Duncan was Secretary of the Ten Club in his Matric year, a highly prestigious position selected from the top seniors' academics and a society chaired by the Principal, who at that time was Mr Anthony Mallett.
The following is taken from The Burlington Magazine - please access for the full encomium.
"He was an art historian, editor of this Magazine, museum curator, raconteur and harpist.
Born in Oxford, he moved as an infant to South Africa, where his father’s career as an anaesthesiologist took the family.
Duncan was educated at the Diocesan College in Rondebosch and then the University of Cape Town, receiving a first in English.
In 1976, carrying his harp in a bag sewn together with his mother’s old curtains, the tow-headed twenty-one-yearold eagerly boarded a Union-Castle ship to Southampton and did not set foot in South Africa for the next thirty years.

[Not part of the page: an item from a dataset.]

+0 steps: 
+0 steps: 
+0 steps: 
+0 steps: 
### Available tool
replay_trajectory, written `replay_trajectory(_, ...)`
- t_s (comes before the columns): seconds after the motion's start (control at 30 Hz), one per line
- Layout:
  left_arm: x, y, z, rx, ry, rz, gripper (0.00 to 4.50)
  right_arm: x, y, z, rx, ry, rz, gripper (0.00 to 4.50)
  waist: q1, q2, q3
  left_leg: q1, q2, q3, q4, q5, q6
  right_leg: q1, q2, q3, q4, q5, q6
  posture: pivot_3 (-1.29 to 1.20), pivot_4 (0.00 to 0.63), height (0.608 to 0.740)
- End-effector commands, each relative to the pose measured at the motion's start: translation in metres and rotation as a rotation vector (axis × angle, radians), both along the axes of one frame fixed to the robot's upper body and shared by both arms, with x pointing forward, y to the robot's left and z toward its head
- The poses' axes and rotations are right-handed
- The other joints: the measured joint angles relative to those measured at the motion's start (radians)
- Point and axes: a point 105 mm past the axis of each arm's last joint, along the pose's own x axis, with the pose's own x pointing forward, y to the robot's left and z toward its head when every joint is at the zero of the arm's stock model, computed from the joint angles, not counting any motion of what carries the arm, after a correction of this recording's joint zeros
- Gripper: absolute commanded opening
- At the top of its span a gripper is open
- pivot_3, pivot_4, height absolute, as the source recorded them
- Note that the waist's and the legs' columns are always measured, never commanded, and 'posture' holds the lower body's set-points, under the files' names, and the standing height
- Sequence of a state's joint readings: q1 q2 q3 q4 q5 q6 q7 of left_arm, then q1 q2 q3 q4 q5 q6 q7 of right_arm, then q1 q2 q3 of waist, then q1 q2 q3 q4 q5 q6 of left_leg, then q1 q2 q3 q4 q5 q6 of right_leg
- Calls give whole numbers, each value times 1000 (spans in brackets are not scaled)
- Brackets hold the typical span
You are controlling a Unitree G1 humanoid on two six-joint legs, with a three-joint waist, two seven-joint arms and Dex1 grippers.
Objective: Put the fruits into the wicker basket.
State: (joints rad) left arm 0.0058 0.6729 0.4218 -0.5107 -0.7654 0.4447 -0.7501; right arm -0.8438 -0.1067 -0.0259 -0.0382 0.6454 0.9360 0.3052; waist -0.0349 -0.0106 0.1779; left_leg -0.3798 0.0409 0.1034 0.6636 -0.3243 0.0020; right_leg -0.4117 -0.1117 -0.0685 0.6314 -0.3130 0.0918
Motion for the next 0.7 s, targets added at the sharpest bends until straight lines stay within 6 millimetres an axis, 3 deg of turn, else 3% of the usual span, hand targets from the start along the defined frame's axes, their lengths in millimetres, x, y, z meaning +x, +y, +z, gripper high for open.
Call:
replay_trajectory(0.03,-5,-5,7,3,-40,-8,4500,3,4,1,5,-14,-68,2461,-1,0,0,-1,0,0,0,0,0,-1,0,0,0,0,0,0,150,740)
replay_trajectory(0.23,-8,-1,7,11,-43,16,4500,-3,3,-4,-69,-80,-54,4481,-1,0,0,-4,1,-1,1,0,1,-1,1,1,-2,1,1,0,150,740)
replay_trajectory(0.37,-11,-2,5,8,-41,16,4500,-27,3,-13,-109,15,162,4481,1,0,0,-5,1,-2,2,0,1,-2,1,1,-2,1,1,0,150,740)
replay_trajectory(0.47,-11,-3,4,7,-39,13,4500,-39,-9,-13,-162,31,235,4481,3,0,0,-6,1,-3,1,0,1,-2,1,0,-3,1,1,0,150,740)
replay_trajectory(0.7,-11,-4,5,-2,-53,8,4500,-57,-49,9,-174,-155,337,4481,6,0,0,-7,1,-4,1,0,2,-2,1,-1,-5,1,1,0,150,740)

Having won admission to read art history at Clare College, Cambridge, he was able to argue for a delay in mandatory military service, because the degree programme had a travel requirement that he could not fulfil in South Africa. That was the year of the Soweto uprising. Later, ruthlessly pursued by the South African draft board to return to serve in the army and assist in the regime’s repressive policies, he renounced his passport.
Duncan received his MA from Cambridge in 1982, having spent the year before as an Andrew Mellon Fellow at Yale University, New Haven, where he published his first exhibition catalogue, Classic Ground: British Artists and the Landscape of Italy.
He planned on pursuing a doctorate at the University of St Andrews on eighteenth- and early nineteenth-century collectors of early Italian painting, but a position in the Prints and Drawings Department of the National Gallery of Scotland, Edinburgh, opened up.
The study was put on the back burner, although never set aside, particularly as he happily lived as if in the eighteenth century and always maintained a keen interest in the provenance of pictures. In Edinburgh he worked with Keith Andrews, whose stories of visiting continental prints and drawings rooms in the immediate post-war period with Philip Pouncey, followed by nights alone at the opera, enchanted Duncan (opera became a happy obsession for him as well).
He was able to bring out the best and often the funniest in his interlocuters, particularly those of older generations.
Another friend was Steven Runciman, historian of the crusades, whose stories of travelling with Edith Wharton Duncan could repeat in the same tone of voice as he had heard them, although always accompanied by the crescendo of his own laughter.
...
The Diocesan College in Rondebosch provided good training for Duncan’s musical as well as his poetical ear, although the latter was certainly in part innate."